Katambe also said that member-nations ought to promote regional integration, educate all stakeholders and deliberate capacity building, adding that this was a sure way to tackle the ongoing challenges.
However, the solution to Lake Chad insecurity became obvious with the opening up of new opportunities and sustainable solutions through regional partnerships and economic integration.
Sharing a different view on the Lake Chad restoration, a water engineer, Guy Immega, advocated the use of solar energy to recharge the drying lake chad basin to promote livelihood for those in the region.
According to him, the use of solar is a cost effective approach that could provide technical and social benefits to the benefiting countries.
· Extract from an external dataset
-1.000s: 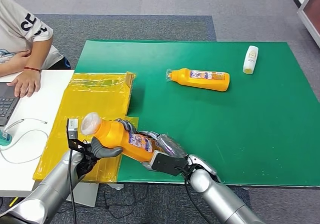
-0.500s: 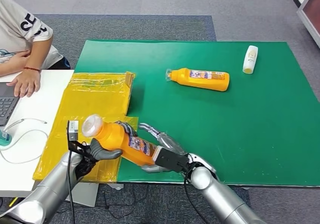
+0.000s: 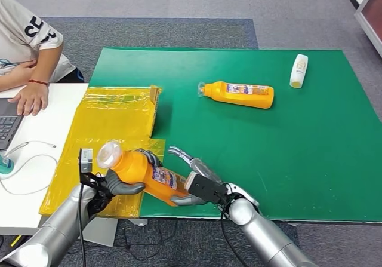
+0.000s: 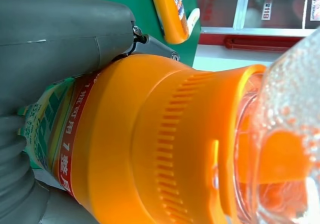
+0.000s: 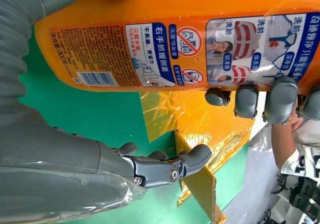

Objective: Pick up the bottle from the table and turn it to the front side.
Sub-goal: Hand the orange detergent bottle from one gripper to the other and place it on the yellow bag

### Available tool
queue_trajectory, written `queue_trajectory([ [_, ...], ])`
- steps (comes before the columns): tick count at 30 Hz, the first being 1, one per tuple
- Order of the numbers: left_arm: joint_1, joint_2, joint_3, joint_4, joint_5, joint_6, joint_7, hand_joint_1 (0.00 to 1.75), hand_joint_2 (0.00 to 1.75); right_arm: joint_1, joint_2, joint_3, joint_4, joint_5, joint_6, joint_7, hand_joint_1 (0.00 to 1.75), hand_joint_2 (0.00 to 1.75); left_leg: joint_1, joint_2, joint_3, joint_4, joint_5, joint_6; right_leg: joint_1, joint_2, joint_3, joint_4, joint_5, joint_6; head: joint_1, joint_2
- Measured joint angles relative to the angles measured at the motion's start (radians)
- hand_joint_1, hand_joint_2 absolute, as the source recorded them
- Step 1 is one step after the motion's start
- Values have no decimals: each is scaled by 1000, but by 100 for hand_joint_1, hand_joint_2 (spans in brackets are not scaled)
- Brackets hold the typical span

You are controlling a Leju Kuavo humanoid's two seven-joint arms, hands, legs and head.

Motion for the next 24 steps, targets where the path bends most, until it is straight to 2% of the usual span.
queue_trajectory([
  [5,4,9,-1,-23,-34,39,0,175,175,0,0,-8,5,-10,1,-1,0,175,0,0,0,0,0,0,0,0,0,0,0,0,0,0],
  [9,-3,35,-8,-43,-98,152,0,175,175,0,0,-19,10,-18,1,-7,0,175,0,0,0,0,0,0,0,0,0,0,0,0,0,0],
  [16,-89,102,-26,-47,-163,262,0,175,175,-1,2,-40,31,-17,-2,-23,0,175,0,0,0,0,1,-1,0,0,0,0,1,-1,0,0],
  [24,-144,133,-64,-45,-220,322,1,175,175,-2,12,-56,51,-10,-8,-28,0,175,0,0,0,0,1,0,0,0,0,0,1,0,0,0],
])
“The solar option is the best choice because it is approximately 10 per cent of the cost of a hydroelectric dam, no flooding and displacement of villages and people.
“No disruption of fisheries and agriculture, No significant Ubangi River water loss, renewed Lake Chad ecosystem will lead to increased agriculture, food security and economic opportunities,” Immega said.
He said using this option would enable an inter basin water transfer project that would not have direct consequences on the Democratic Republic of Congo and its neighboring countries.
According to him, Lake Chad was once the most important freshwater ecosystem in the Sahel, providing sustenance to 30 million people living in Africa’s central sub-Sahara.
He said in the last 50 years, it has shrunk to less than 10 per cent of its former size, leading to a major humanitarian crisis.
Immega commended the Lake Chad Basin Commission (LCBC), representing the countries surrounding the lake, for studying the problem and seeking a viable approach for Inter-Basin Water Transfer from the Ubangi River to replenish the Lake.
Stakeholders believe that what the Lake Chad region is asking the African leaders is to look at the problem of insecurity and lack of infrastructural development.
All in all, experts believe that the continent should align its interventions with the Agenda 2063 for the sole purpose of socio-economic transformation of the continent, just like the dream of its founding fathers.